(YOUR TASK) Copy all lines below containing "choy".

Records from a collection
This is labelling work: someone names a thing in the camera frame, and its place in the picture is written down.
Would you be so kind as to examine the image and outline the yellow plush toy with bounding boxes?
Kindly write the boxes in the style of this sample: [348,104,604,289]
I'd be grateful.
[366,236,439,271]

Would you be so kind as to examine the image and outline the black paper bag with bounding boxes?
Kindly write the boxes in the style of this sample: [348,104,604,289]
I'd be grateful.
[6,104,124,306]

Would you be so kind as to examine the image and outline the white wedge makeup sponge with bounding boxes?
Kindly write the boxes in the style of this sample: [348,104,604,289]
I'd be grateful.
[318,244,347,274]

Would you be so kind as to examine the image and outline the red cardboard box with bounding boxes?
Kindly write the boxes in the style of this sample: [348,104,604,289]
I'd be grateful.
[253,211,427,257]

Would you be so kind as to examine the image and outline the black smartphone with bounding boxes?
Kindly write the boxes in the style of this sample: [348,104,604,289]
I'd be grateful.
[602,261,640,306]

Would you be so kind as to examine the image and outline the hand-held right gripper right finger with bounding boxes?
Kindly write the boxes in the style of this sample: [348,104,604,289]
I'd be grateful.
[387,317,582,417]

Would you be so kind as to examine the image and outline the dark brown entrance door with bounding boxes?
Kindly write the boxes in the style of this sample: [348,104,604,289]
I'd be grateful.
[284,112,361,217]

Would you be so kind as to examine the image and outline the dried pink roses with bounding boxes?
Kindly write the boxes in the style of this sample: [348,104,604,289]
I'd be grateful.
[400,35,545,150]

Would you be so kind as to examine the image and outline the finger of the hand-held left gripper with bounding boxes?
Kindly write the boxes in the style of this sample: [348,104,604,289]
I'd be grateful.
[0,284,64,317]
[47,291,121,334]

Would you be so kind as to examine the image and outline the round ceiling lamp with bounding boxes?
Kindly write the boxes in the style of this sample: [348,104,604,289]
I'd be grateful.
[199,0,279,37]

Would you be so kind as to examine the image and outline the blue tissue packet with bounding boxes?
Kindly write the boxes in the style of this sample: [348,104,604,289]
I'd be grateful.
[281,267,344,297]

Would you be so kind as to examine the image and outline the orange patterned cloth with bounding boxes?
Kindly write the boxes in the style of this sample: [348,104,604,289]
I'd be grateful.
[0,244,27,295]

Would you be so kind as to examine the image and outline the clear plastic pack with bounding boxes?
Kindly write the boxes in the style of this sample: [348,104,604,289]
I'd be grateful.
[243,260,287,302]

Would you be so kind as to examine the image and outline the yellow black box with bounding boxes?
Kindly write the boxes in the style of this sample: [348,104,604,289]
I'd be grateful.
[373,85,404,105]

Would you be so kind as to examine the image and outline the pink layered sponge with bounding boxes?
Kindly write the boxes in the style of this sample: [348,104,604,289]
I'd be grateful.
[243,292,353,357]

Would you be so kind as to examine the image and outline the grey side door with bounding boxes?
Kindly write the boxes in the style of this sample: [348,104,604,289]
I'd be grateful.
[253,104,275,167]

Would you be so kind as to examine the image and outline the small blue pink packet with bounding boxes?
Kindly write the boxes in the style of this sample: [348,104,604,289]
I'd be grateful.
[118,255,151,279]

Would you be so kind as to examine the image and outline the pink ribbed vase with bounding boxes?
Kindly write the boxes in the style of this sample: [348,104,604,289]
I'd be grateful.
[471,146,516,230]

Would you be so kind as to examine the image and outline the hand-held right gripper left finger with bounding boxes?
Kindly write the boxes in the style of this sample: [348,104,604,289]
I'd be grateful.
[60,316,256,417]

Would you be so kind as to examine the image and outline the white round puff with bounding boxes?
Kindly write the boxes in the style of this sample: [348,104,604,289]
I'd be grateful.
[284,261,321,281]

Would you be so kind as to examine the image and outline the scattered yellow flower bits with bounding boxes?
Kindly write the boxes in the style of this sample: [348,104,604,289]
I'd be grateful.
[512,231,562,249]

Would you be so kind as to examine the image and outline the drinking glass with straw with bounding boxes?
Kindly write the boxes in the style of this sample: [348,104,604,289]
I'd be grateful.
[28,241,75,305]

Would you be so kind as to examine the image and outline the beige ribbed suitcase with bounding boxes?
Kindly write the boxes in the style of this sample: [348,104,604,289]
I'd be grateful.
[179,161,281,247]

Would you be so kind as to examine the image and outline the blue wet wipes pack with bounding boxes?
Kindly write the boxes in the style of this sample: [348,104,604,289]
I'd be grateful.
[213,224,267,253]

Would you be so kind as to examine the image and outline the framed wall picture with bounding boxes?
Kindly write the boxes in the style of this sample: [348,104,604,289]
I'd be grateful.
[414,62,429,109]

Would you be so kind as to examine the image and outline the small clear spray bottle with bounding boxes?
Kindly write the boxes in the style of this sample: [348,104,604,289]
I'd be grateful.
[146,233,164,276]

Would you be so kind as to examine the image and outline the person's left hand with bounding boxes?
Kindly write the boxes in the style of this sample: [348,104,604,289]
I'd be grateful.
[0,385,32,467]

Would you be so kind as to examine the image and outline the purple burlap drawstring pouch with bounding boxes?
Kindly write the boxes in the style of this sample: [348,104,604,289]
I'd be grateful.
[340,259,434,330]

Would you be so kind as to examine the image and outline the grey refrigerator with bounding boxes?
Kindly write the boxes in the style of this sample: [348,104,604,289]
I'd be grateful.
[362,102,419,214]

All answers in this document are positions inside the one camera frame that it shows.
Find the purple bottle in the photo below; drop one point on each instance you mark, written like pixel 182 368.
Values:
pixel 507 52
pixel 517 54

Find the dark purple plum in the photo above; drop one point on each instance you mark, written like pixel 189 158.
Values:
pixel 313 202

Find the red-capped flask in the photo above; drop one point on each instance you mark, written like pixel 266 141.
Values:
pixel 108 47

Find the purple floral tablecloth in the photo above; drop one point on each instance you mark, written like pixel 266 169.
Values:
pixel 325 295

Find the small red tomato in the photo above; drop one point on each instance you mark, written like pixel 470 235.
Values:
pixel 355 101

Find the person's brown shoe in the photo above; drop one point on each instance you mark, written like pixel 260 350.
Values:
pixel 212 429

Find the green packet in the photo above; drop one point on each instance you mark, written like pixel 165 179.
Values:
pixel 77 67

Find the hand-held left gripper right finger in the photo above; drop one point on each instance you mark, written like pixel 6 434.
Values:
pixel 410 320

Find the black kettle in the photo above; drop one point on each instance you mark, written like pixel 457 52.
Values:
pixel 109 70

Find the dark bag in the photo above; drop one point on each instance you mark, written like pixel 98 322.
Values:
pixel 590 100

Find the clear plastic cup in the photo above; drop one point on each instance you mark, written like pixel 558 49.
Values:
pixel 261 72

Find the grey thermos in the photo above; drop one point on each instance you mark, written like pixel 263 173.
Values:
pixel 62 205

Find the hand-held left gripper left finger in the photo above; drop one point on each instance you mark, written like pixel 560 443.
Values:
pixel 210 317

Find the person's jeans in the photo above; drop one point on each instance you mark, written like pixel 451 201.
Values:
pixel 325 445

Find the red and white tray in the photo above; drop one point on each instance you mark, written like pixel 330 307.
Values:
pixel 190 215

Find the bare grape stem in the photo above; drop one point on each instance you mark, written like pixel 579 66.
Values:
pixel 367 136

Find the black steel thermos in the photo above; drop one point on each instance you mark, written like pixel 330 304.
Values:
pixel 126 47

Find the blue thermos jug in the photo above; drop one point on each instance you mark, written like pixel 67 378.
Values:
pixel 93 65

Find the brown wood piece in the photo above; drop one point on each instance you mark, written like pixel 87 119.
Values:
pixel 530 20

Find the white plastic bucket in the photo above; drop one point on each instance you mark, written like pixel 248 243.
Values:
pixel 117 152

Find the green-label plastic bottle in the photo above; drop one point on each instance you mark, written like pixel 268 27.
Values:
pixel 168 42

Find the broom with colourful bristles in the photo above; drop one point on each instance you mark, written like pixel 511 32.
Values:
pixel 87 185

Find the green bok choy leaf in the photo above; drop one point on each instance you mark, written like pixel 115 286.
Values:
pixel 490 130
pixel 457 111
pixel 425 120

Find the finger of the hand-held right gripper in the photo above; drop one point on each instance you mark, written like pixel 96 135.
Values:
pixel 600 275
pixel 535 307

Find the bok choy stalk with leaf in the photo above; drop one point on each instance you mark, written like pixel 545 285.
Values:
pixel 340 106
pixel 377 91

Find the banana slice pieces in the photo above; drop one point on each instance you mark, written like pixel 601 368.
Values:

(SOLUTION TO THE PROBLEM)
Find the green bok choy leaf in the photo above; drop one point on each instance you mark, written like pixel 115 286.
Find the bok choy stalk with leaf in the photo above; drop one point on each instance you mark, written like pixel 545 285.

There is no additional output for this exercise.